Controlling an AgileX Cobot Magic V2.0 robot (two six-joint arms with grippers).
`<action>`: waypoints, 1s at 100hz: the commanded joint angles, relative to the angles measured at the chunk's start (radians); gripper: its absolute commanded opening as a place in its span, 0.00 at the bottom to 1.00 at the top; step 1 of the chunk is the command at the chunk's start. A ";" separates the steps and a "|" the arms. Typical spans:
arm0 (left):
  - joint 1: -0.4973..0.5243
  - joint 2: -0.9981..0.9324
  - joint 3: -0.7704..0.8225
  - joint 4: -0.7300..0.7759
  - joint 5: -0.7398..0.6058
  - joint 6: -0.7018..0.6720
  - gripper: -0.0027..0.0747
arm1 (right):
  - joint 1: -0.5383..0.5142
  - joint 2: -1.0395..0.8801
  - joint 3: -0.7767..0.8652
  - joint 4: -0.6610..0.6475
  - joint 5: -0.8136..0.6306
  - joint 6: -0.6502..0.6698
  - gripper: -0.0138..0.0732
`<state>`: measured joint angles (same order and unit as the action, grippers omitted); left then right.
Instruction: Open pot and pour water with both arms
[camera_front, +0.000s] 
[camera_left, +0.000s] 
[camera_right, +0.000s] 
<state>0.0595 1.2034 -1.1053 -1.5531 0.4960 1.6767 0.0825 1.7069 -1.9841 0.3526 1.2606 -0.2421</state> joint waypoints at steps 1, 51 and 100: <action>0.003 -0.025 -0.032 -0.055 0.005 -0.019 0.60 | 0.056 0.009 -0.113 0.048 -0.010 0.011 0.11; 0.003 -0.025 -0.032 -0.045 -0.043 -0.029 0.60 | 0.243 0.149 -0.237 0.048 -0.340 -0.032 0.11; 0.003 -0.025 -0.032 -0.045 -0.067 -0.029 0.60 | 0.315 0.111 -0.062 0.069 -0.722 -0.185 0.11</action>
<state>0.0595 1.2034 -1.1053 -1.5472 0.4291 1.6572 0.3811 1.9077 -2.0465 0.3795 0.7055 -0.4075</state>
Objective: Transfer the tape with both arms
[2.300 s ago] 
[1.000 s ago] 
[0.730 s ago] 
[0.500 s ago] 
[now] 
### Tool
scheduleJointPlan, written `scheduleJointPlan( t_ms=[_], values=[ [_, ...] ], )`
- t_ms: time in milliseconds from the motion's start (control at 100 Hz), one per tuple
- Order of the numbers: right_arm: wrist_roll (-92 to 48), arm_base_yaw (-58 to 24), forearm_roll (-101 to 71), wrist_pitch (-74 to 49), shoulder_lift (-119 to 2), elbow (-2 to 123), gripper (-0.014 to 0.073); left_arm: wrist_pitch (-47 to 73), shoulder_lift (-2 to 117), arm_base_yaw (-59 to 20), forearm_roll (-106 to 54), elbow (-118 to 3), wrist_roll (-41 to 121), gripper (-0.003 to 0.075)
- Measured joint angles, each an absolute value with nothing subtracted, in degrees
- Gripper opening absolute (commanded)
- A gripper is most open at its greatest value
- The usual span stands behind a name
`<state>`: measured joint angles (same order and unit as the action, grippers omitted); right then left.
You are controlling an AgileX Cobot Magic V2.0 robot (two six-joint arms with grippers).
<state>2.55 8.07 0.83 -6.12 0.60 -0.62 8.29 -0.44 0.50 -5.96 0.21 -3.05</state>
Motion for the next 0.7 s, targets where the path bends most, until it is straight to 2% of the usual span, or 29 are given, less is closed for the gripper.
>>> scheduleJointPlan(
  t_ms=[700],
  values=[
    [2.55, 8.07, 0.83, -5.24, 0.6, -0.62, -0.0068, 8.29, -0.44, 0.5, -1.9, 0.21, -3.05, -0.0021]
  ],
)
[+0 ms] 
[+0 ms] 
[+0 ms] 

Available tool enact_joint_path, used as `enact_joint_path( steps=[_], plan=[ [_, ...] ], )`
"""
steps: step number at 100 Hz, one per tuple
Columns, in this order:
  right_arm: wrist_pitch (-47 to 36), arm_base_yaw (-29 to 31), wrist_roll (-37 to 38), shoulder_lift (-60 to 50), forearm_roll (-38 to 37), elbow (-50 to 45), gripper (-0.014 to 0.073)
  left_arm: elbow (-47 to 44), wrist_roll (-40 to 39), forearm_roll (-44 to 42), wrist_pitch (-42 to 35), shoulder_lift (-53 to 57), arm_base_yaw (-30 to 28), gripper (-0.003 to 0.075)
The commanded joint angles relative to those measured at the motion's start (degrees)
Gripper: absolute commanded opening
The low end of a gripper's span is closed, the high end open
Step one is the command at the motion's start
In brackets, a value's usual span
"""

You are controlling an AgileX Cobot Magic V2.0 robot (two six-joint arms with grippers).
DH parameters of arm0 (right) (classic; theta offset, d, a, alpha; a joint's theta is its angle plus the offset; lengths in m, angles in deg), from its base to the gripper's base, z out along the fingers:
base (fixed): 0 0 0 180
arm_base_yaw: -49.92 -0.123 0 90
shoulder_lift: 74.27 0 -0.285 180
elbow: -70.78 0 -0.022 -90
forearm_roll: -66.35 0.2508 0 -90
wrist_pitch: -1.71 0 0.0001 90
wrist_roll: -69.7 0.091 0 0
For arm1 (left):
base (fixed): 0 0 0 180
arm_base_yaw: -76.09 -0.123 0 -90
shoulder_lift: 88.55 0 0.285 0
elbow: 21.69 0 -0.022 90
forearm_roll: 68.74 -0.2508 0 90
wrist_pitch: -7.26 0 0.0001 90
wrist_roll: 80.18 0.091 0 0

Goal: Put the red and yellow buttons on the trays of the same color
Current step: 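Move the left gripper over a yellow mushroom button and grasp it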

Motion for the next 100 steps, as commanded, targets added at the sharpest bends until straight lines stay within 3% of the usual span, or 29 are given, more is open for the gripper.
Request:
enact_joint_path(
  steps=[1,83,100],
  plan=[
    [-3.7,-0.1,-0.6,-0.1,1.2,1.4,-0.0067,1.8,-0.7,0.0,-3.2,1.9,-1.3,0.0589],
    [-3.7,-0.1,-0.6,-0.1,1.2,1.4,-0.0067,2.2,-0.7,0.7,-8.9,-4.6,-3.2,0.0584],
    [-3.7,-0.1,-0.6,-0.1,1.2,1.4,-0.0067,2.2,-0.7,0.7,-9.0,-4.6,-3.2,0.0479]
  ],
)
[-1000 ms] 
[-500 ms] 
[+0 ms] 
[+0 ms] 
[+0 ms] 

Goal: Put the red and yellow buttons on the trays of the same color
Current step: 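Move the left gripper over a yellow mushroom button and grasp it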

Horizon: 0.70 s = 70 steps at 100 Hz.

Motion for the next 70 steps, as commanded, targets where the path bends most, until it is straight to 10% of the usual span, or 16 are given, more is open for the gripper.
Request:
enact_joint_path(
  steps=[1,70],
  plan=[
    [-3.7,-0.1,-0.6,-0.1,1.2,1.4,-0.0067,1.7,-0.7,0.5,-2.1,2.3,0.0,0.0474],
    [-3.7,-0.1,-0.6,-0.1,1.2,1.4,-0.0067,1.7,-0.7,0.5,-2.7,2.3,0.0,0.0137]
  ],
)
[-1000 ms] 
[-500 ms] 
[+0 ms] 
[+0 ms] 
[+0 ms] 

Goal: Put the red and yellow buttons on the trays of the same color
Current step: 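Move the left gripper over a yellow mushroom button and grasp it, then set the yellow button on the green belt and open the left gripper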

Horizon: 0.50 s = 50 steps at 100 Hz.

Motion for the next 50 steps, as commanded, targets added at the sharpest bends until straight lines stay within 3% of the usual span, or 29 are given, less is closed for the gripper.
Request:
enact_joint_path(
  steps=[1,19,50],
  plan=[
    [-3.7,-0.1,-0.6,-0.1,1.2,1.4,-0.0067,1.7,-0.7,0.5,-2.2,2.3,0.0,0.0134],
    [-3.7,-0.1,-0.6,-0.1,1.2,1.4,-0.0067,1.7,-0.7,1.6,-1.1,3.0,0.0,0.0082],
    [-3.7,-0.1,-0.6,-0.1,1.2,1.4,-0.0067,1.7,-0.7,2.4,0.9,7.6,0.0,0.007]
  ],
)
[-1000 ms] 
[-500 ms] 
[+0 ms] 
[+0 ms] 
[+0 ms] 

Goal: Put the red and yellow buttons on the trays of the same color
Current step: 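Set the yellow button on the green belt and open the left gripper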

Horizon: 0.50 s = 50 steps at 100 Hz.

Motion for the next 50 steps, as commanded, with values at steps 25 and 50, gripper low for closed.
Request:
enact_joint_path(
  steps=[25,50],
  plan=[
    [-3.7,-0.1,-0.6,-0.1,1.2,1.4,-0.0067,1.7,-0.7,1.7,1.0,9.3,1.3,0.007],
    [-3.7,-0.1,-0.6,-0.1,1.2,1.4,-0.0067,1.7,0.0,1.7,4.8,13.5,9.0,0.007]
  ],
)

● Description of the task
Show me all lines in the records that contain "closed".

● Task solution
Motion for the next 0.7 s, targets where the path bends most, until it is straight to 2% of the usual span, or 29 are given, less is closed for the gripper.
The low end of a gripper's span is closed, the high end open
Motion for the next 50 steps, as commanded, targets added at the sharpest bends until straight lines stay within 3% of the usual span, or 29 are given, less is closed for the gripper.
Motion for the next 50 steps, as commanded, with values at steps 25 and 50, gripper low for closed.

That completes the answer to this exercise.